Only the lines from the beginning of the data below through the line that contains "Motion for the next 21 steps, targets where" should be repeated, exactly as written.
----- Data supplied
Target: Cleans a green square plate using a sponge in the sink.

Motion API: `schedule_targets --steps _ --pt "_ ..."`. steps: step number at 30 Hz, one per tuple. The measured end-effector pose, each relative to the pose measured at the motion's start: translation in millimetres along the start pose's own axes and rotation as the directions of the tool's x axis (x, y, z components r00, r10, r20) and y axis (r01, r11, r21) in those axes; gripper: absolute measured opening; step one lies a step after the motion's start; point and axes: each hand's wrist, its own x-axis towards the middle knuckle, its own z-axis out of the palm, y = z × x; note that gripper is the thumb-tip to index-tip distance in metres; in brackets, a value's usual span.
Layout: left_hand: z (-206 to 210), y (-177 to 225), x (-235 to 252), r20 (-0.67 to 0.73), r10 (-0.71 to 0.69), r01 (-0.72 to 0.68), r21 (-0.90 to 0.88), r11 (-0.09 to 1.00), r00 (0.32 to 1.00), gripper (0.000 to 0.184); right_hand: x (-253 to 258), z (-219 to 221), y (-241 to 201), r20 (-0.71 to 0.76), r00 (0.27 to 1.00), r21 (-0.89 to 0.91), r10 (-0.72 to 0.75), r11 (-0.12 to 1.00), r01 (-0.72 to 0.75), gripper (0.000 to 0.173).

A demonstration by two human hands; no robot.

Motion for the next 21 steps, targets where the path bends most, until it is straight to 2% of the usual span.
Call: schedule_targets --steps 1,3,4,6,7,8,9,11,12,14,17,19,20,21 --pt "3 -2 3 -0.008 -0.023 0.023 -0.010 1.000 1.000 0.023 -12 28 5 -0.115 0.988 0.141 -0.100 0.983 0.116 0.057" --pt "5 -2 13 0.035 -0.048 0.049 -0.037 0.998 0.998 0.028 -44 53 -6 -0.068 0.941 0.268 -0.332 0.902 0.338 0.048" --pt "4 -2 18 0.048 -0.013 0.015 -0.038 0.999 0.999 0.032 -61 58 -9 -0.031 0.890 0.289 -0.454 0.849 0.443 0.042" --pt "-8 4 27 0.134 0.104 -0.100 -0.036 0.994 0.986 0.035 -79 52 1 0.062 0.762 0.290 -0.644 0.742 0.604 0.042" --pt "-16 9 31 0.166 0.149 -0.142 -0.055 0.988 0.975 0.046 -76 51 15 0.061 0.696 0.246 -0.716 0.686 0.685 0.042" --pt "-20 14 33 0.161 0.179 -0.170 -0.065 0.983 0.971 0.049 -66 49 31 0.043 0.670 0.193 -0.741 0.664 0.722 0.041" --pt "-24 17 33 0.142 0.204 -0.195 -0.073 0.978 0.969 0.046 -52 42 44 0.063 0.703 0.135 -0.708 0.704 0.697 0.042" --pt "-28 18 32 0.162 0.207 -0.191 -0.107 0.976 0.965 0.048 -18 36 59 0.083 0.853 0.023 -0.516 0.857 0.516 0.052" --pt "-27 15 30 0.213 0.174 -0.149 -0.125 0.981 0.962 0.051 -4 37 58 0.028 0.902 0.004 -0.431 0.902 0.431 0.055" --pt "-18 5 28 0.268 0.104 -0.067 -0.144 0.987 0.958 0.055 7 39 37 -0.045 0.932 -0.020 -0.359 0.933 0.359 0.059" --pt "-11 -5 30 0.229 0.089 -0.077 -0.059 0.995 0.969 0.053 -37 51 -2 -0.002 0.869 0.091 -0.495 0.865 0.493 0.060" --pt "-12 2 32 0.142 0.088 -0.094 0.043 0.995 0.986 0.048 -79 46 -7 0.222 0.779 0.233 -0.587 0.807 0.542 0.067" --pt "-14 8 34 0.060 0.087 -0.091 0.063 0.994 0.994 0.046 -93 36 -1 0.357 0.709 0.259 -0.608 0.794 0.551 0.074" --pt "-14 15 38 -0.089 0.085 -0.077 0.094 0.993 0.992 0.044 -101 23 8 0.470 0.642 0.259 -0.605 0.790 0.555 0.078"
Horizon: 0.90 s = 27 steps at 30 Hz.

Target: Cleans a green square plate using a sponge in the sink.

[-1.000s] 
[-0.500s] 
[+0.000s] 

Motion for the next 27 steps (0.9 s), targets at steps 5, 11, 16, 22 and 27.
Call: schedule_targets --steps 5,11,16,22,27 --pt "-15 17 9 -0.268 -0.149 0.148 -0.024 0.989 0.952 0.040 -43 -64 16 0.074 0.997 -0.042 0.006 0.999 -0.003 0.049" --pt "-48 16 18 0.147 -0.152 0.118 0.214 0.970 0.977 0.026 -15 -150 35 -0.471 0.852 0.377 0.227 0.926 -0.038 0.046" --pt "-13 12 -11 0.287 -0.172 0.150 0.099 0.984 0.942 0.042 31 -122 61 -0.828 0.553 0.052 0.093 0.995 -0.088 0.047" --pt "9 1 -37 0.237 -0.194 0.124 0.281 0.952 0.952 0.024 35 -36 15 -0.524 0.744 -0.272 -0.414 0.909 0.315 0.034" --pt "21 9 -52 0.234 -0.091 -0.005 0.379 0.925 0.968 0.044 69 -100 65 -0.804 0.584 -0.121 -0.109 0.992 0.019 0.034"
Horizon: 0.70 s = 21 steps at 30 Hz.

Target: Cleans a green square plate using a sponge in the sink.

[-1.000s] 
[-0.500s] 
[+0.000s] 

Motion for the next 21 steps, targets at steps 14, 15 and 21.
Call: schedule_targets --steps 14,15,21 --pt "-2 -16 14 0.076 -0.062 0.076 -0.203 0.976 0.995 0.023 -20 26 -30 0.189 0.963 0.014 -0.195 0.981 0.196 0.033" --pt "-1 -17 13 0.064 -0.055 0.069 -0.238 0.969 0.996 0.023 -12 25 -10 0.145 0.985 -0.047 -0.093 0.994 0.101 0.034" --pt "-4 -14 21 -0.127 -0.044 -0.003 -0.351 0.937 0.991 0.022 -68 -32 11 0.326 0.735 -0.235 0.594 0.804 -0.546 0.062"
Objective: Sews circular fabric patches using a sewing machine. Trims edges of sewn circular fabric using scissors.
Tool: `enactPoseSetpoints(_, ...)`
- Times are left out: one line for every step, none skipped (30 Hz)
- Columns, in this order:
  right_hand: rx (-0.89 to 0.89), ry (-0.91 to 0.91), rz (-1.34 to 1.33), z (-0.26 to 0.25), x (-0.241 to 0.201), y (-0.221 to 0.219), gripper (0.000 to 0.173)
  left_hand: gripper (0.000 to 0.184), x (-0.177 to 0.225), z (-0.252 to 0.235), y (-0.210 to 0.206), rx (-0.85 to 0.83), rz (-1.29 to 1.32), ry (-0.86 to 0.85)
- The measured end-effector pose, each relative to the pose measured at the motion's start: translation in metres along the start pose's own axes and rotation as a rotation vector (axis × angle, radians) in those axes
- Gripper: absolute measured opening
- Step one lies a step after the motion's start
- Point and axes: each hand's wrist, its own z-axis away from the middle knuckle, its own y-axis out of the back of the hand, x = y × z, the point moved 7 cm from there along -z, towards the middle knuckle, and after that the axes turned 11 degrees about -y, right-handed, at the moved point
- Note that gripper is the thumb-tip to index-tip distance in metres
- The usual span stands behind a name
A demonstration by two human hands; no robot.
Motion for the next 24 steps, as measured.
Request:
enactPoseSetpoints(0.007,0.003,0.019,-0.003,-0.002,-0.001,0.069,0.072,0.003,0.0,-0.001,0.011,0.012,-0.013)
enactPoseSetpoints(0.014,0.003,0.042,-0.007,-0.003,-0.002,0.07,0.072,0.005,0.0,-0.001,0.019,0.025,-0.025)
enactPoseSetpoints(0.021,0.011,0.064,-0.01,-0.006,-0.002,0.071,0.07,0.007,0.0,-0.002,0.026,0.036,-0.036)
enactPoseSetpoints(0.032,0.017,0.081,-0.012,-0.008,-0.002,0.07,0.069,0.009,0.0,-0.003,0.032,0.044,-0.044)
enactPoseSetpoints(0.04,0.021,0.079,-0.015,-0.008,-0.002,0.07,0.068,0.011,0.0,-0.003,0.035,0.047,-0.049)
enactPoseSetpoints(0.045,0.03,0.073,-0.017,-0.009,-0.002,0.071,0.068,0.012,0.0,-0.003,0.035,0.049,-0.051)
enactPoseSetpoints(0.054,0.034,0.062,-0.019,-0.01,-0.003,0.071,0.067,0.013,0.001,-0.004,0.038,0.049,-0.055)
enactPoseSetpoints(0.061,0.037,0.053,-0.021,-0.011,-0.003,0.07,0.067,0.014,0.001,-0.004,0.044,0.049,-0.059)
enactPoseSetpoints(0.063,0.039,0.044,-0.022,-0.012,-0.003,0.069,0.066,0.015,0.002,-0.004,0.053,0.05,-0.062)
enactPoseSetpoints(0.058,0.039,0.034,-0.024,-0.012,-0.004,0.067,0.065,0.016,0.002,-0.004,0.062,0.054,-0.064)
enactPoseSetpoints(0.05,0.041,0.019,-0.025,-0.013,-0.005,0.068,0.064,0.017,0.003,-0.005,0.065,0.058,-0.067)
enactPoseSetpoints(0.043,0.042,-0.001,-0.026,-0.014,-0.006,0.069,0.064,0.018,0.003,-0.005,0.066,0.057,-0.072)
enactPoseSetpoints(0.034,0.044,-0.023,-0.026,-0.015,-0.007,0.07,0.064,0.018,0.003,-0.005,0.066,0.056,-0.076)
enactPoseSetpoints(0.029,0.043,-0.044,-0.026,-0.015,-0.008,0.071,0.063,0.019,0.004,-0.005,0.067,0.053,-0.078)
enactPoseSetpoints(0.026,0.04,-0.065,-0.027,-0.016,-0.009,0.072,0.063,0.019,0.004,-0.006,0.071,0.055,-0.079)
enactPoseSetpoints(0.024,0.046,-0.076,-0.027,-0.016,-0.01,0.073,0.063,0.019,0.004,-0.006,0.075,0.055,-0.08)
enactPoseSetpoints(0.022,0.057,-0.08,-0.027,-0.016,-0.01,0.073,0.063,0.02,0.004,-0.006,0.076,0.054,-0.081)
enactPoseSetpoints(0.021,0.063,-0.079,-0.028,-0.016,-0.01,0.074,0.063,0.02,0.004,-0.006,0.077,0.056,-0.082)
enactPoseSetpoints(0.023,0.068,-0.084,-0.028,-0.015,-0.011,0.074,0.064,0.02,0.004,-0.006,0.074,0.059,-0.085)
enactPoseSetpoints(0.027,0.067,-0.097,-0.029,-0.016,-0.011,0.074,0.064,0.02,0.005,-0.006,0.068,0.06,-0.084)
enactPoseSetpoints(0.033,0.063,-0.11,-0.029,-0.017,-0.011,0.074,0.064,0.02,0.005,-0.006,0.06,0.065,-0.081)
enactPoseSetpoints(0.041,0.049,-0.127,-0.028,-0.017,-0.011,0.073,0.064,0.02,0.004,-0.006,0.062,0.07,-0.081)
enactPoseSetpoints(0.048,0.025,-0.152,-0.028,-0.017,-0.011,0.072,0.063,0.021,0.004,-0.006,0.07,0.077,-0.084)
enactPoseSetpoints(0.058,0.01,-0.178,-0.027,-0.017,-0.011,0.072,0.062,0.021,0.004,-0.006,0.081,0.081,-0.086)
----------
*Solved problem*:
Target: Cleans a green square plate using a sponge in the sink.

Motion API: `schedule_targets --steps _ --pt "_ ..."`. steps: step number at 30 Hz, one per tuple. The measured end-effector pose, each relative to the pose measured at the motion's start: translation in millimetres along the start pose's own axes and rotation as the directions of the tool's x axis (x, y, z components r00, r10, r20) and y axis (r01, r11, r21) in those axes; gripper: absolute measured opening; step one lies a step after the motion's start; point and axes: each hand's wrist, its own x-axis towards the middle knuckle, its own z-axis out of the palm, y = z × x; note that gripper is the thumb-tip to index-tip distance in metres; in brackets, a value's usual span.
Layout: left_hand: z (-206 to 210), y (-177 to 225), x (-235 to 252), r20 (-0.67 to 0.73), r10 (-0.71 to 0.69), r01 (-0.72 to 0.68), r21 (-0.90 to 0.88), r11 (-0.09 to 1.00), r00 (0.32 to 1.00), gripper (0.000 to 0.184); right_hand: x (-253 to 258), z (-219 to 221), y (-241 to 201), r20 (-0.71 to 0.76), r00 (0.27 to 1.00), r21 (-0.89 to 0.91), r10 (-0.72 to 0.75), r11 (-0.12 to 1.00), r01 (-0.72 to 0.75), gripper (0.000 to 0.173).

A demonstration by two human hands; no robot.

Motion for the next 21 steps, targets where the path bends most, until it is straight to 2% of the usual span.

Nothing remains to be written for this exercise.